How many lines of the listing below contain the word "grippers"? Reply with that number alone.

* * * *

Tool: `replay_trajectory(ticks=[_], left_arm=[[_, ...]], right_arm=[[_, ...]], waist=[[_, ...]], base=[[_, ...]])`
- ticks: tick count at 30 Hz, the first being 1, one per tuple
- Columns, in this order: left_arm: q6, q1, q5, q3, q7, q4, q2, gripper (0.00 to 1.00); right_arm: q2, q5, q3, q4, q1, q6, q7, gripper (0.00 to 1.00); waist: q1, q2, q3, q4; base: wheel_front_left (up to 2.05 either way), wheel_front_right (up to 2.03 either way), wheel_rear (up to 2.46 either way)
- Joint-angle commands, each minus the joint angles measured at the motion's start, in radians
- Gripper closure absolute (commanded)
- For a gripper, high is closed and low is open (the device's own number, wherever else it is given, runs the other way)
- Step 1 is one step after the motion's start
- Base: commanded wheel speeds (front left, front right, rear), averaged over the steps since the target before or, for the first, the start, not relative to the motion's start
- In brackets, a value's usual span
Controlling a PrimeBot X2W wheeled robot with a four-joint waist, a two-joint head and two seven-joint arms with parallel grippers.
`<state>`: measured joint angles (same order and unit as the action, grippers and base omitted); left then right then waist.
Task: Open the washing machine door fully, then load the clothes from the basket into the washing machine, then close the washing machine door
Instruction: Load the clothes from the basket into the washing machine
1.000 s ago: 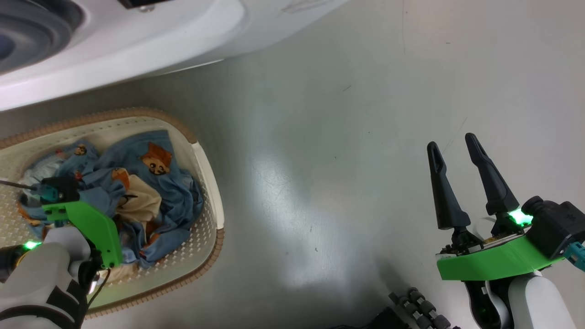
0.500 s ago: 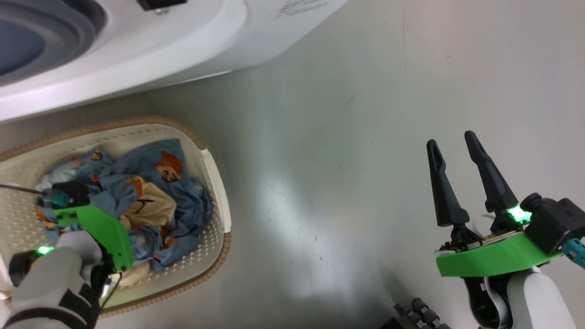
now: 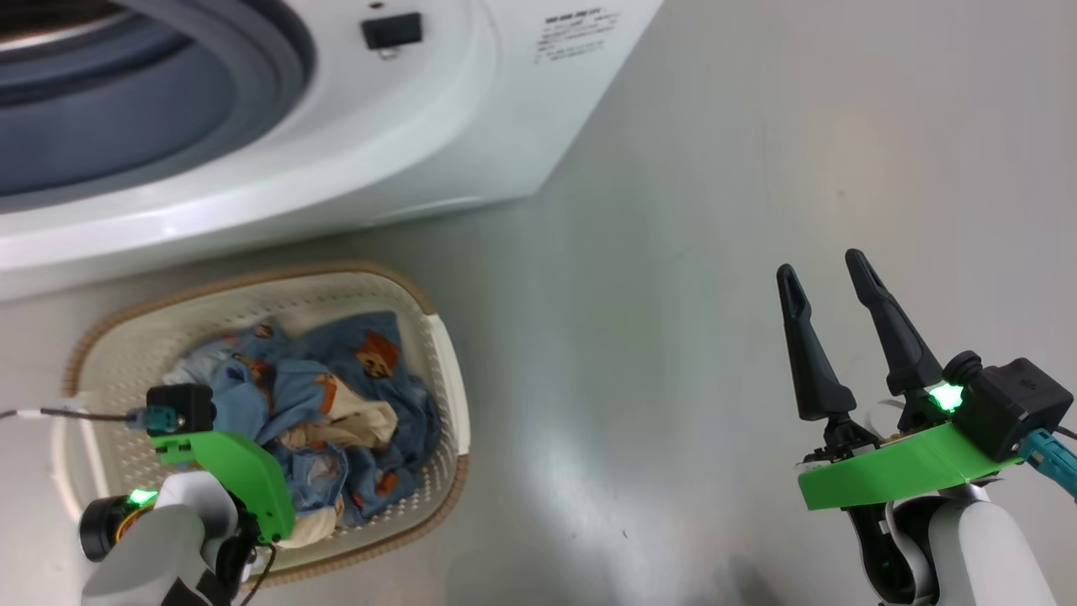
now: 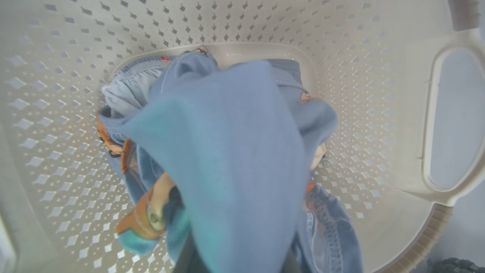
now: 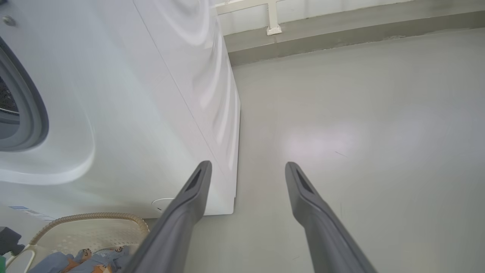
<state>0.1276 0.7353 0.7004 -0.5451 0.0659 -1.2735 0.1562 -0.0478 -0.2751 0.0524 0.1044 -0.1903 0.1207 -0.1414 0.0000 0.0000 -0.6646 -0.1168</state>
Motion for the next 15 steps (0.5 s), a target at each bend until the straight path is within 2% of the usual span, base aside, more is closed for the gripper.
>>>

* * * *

- [RESPONSE] 2